TASK ITEM: This exercise calls for the line with "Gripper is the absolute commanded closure", the line with "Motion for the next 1", and all lines between them in the material below, output exactly and with no other lines.

RECORDS FOR THIS EXERCISE:
[Start of Attachment]
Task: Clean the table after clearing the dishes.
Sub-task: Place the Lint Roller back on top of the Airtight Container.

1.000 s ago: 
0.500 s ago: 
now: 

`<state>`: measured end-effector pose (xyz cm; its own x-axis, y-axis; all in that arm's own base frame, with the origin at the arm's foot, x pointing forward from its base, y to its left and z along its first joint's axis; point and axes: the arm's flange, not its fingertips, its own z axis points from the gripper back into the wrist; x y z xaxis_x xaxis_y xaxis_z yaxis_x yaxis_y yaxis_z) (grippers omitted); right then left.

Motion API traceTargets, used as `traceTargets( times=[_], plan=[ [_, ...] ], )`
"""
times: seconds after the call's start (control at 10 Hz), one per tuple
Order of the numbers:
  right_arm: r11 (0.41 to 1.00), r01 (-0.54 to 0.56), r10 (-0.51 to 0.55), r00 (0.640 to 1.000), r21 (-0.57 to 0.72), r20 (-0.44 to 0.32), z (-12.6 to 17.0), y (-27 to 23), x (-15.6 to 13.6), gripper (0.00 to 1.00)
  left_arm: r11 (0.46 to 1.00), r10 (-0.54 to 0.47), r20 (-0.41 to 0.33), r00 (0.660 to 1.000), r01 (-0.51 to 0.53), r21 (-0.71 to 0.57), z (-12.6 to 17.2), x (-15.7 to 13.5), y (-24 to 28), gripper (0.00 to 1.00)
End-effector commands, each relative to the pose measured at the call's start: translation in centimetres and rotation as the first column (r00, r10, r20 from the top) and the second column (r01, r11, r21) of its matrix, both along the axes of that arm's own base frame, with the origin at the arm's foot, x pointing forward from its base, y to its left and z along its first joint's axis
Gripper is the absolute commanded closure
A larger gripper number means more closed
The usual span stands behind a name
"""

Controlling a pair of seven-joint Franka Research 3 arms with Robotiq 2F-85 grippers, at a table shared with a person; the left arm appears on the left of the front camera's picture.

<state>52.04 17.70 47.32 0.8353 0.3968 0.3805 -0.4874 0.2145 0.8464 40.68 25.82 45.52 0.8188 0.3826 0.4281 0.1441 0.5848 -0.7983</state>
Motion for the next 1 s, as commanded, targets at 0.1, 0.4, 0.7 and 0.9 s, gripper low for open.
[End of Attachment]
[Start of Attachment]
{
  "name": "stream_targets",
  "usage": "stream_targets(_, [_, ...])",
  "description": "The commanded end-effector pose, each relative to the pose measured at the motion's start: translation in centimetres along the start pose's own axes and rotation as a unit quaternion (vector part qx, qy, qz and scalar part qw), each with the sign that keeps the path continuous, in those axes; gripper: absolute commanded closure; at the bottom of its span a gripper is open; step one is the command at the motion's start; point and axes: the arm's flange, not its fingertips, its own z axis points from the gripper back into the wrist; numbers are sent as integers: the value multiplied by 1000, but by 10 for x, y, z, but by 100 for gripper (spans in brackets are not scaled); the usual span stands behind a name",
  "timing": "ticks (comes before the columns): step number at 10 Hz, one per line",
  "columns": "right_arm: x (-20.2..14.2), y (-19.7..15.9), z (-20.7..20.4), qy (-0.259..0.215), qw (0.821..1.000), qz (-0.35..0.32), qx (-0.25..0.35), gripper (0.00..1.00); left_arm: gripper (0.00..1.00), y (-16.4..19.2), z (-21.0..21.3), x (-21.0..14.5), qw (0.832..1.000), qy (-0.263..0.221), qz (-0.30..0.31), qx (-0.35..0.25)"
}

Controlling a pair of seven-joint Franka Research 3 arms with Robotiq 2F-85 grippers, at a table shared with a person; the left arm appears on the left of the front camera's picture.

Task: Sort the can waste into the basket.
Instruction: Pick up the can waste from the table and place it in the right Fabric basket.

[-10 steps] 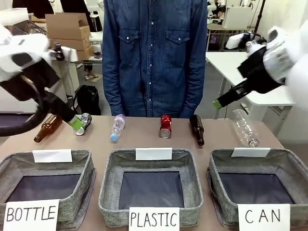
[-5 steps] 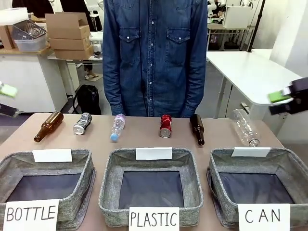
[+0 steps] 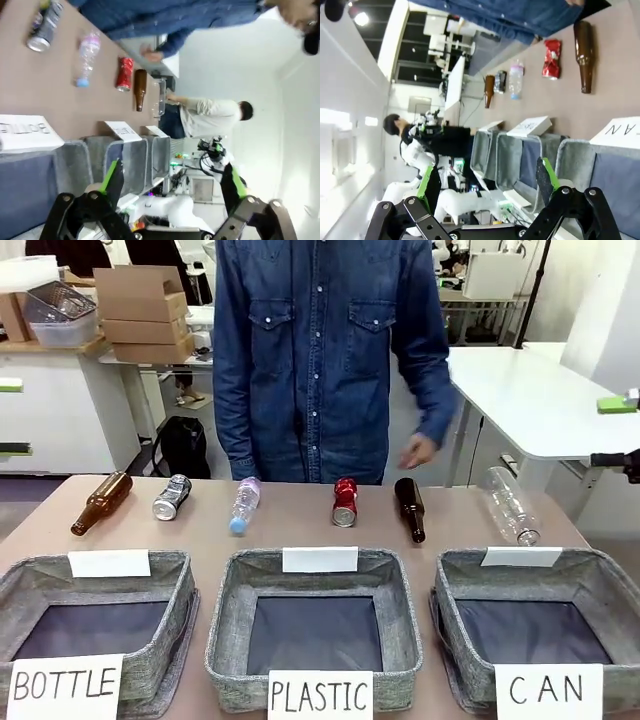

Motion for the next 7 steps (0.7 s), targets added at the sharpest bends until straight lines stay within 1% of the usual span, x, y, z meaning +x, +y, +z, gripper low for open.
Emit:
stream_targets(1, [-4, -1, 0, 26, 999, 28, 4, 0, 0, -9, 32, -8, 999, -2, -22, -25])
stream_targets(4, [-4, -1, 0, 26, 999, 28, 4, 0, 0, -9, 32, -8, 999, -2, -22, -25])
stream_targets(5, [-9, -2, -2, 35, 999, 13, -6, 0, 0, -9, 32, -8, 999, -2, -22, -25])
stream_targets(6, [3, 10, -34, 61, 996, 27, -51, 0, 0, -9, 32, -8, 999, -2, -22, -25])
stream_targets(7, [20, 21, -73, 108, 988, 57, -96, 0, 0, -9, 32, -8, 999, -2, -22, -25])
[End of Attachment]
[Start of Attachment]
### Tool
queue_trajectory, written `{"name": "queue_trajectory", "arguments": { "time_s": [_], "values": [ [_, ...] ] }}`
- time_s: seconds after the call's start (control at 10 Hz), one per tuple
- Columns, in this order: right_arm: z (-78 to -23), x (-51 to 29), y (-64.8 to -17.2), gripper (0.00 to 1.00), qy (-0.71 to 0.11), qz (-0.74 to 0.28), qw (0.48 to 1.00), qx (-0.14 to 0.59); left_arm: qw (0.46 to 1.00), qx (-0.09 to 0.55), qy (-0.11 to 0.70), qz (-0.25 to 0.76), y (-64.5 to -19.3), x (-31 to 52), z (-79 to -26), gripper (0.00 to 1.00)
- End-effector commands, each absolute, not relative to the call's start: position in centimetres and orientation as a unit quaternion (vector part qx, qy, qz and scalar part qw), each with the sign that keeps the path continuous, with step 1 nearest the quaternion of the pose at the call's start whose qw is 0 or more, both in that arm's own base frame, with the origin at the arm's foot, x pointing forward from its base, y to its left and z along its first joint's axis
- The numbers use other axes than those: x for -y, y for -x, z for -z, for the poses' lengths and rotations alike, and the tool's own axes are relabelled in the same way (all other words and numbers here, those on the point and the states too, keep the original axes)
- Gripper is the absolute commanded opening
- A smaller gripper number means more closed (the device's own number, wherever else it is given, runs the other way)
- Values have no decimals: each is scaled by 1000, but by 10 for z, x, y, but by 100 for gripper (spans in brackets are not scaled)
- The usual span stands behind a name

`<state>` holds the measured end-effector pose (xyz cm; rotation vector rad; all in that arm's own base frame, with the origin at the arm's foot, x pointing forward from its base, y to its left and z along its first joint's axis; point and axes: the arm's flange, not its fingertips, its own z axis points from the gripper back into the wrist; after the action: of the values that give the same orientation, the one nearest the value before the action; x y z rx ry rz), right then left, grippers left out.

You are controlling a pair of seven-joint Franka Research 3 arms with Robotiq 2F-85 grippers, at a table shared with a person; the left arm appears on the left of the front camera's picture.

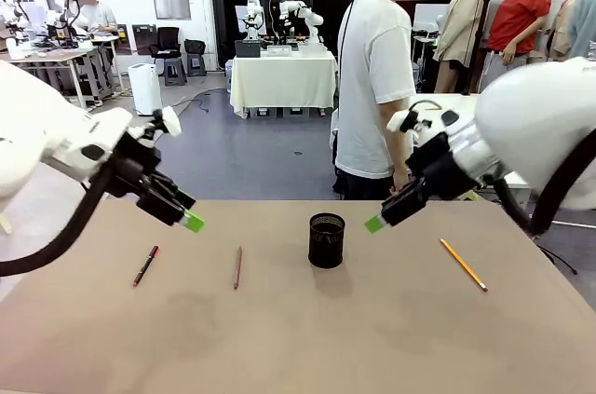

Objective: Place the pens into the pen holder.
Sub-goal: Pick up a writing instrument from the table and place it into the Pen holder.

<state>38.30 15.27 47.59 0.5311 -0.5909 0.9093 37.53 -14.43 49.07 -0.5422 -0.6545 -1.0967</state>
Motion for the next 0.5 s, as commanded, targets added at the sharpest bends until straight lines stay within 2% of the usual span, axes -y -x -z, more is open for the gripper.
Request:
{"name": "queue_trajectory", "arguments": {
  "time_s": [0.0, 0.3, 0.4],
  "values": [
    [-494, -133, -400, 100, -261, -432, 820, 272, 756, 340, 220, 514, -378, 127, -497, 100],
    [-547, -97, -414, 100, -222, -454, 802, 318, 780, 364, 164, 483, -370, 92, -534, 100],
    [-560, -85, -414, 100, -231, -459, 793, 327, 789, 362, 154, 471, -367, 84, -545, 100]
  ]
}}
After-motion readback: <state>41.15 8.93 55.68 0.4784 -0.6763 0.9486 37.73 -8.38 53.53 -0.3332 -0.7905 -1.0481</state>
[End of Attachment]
EXERCISE RESPONSE:
Gripper is the absolute commanded closure
A larger gripper number means more closed
The usual span stands behind a name
"""

Controlling a pair of seven-joint Franka Research 3 arms with Robotiq 2F-85 grippers, at a table shared with a person; the left arm appears on the left of the front camera's picture.

<state>52.04 17.70 47.32 0.8353 0.3968 0.3805 -0.4874 0.2145 0.8464 40.68 25.82 45.52 0.8188 0.3826 0.4281 0.1441 0.5848 -0.7983</state>
Motion for the next 1 s, as commanded, targets at 0.1, 0.4, 0.7 and 0.9 s, gripper low for open.

The response is finished, and the exercise is complete.